Big Data is defined by an organization’s ability to analyze volumes of data, harvest business intelligence from it, and derive actionable insights and business decisions with it. Dark data is neglected, accumulating in archives, Hadoop clusters, remote data stores, grids, and log files – that no one knows what to do with. In a way it is anti-matter, that clouds our vision. But, if 80% of Big Data is dark data, not tapping into it means the results of your analytics/intelligence becomes faulty/suspect/incomplete and ultimately not useful and even harmful. So what can we do about it? We can continue to ignore it. That’s easy enough. But in these modern times, with the re-emergence of newer and faster ways of accessing data of all types, there is a better option that could have a real impact on the business. Establishing data connectivity – either through a cloud-based service or directly – from any platform or mobile device to data stores residing anywhere is the key that unlocks the dark data mysteries. By using SQL or OData APIs to access the data, we can hide the complexities of proprietary interfaces or unique Web services and get to a variety of data sources no matter where they might reside and at light speed. On the right hand side of the slide, I show our support for Apache Hive, which comes with all of the popular commercial Hadoop distributions out there like Hortonworks, MapR, IBM BigInsights, and Cloudera. We have ODBC and JDBC drivers that access Hive data directly. The data that ends up in Hive gets there by using MapReduce on Hadoop distributed file systems in order to filter the right data. And since Hive is SQL-oriented, it’s custom made for accessibility and performance.
Having many different and varied connections makes API management too complex – this is not a scalable environment. And each API could be unique to that data source … with some native APIs even being proprietary. Also, these native APIs often change frequently. The native Salesforce.com API, for example, gets updated every quarter. That means that if you are relying on it within your applications, you might need to update every app that uses it to accommodate those updates. Another point is on development cost. Since there could be many different data APIs to handle, and since many of those involve unique skill sets to understand them, and since many of those could change often enough to become a nightmare to maintain – the cost of multiple API management explodes along with the explosion of new up and coming data sources out there that you need to access.

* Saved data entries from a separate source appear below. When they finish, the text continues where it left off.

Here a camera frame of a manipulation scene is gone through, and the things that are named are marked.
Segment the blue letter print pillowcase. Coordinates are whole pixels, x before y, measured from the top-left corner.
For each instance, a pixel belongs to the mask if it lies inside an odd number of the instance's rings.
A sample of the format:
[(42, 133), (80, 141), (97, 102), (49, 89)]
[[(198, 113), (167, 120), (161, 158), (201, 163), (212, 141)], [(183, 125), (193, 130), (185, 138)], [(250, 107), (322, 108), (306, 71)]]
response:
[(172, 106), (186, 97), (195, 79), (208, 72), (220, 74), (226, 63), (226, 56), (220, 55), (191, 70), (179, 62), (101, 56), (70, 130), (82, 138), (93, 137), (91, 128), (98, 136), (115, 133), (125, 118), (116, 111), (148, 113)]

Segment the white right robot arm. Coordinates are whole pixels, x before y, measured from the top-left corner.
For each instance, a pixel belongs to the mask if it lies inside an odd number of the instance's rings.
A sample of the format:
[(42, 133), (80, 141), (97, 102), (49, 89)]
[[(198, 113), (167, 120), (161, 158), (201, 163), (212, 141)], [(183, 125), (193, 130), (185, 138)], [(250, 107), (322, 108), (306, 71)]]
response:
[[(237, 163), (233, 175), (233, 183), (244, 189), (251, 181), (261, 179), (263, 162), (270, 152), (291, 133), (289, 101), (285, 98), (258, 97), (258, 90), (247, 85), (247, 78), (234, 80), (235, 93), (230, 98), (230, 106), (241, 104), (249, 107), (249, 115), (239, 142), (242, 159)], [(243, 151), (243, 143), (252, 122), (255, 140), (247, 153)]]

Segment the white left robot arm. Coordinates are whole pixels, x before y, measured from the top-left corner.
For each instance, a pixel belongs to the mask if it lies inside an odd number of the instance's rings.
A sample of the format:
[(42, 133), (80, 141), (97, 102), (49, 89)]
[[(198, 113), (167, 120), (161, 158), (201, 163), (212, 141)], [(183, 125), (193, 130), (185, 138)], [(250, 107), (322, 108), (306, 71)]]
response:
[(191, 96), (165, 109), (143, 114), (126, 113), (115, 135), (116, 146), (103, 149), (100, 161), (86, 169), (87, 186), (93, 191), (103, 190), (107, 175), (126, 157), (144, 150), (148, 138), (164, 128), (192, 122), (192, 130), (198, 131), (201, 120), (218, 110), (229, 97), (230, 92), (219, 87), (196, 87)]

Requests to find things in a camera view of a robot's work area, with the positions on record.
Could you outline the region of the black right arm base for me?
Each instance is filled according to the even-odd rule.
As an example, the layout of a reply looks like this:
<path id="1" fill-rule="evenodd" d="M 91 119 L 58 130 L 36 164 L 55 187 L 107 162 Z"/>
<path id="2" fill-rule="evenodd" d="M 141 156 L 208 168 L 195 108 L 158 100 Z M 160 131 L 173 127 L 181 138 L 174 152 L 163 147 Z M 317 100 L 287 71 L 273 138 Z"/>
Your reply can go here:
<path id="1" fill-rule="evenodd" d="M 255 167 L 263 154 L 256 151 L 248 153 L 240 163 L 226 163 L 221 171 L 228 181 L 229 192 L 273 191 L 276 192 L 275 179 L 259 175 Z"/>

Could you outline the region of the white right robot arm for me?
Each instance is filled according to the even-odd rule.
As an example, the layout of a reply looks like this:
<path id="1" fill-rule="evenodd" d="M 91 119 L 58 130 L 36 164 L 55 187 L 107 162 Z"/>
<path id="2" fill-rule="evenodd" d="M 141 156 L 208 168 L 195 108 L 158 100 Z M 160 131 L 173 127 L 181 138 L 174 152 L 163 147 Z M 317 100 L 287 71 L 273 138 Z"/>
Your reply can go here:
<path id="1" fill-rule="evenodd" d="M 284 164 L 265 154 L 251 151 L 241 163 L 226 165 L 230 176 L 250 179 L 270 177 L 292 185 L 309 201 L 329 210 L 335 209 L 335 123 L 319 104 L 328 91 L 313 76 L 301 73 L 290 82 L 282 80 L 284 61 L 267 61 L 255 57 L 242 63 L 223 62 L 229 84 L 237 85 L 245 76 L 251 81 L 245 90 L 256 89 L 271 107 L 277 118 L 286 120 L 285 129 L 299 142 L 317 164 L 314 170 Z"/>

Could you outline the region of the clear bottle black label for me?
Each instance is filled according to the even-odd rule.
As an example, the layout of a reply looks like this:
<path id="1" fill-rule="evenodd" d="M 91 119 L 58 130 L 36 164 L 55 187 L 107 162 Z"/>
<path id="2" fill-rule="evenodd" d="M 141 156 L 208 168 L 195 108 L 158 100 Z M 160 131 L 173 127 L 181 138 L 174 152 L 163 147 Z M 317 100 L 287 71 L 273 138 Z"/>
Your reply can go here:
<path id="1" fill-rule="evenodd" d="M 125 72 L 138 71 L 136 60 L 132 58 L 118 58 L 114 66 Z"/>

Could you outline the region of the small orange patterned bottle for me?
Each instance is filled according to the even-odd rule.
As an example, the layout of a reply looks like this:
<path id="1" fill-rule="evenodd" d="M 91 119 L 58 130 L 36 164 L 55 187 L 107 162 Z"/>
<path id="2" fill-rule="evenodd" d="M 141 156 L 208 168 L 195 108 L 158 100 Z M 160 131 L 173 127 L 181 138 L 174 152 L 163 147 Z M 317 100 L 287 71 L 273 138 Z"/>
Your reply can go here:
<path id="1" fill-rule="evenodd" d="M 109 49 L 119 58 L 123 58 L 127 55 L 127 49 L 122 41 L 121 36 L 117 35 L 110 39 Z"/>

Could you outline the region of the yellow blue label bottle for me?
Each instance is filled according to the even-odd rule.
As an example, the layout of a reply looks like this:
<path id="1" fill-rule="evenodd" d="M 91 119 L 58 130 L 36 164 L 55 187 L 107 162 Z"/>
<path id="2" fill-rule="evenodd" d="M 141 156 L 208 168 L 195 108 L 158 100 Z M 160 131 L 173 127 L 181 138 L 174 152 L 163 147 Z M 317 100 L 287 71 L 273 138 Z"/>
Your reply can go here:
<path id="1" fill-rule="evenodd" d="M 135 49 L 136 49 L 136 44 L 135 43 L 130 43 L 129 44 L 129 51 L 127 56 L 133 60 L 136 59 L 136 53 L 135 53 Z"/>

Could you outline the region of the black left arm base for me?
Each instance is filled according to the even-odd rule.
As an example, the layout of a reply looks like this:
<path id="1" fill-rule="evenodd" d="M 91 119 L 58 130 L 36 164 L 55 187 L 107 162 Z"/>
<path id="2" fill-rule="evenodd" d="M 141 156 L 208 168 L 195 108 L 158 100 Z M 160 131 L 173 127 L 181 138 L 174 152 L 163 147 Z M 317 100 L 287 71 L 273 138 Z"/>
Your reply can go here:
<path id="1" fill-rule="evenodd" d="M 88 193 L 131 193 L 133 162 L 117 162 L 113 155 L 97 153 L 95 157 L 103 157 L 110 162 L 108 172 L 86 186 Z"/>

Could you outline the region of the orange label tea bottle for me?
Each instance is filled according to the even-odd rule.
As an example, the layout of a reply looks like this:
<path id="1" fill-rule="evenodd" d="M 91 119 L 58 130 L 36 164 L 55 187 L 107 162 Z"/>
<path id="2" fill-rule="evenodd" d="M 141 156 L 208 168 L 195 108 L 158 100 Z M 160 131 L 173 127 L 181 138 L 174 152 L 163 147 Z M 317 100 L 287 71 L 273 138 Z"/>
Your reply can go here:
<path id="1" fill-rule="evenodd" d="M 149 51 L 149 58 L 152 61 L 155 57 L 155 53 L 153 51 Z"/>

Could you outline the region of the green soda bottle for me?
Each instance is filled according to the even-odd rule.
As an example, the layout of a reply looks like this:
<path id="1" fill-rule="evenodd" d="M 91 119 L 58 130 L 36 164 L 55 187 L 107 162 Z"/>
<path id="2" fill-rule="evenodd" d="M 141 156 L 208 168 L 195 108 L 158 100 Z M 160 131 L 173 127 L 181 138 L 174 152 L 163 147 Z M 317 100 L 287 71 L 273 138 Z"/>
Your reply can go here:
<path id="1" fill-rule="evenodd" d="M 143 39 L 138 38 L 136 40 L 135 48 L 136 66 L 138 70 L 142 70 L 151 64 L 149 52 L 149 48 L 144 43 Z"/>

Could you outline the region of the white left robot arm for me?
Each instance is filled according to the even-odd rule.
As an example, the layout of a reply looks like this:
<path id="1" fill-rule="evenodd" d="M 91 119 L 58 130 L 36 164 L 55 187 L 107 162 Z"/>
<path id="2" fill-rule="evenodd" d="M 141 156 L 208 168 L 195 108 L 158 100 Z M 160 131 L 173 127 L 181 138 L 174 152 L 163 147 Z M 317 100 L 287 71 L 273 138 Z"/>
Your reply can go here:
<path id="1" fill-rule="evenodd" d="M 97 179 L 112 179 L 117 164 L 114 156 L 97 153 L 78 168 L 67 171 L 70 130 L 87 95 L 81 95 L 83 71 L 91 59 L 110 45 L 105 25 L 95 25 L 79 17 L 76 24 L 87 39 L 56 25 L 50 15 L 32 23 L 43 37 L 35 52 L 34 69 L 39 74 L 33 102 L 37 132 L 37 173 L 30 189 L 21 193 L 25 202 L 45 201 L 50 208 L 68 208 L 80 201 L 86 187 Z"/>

Enterprise data, typically held in relational databases on-premise, behind a firewall, pose some security challenges which add to the latency in accessing the data. Normally if I wanted to get to the data from a cloud app or from a different network, I would need to open a new data port and essentially reconfigure the firewall – as well as establish separate or new authorization and credentials for every database I want to get to. And most likely you’ll require extensive SQL API knowledge for each relational database.
So let me summarize this way … I talked about the top data API headaches and here I have some aspirin-oriented recommendations for how to alleviate those headaches.
Cloud-based data connectivity services help ease the data variety chaos.
The OData Open Data Platform enables standardized data access for enterprise mobile applications.
New technology provides low-touch access to enterprise data through a firewall.
SQL access to Apache Hive and HBase in Big Data environments helps ease the headache of dealing with volumes of data – and dark data.
Direct access to databases using data drivers architected for speed and efficiency is paramount to preserving ACID transactions.
And finally, customized access to private application data can be built quickly and easily.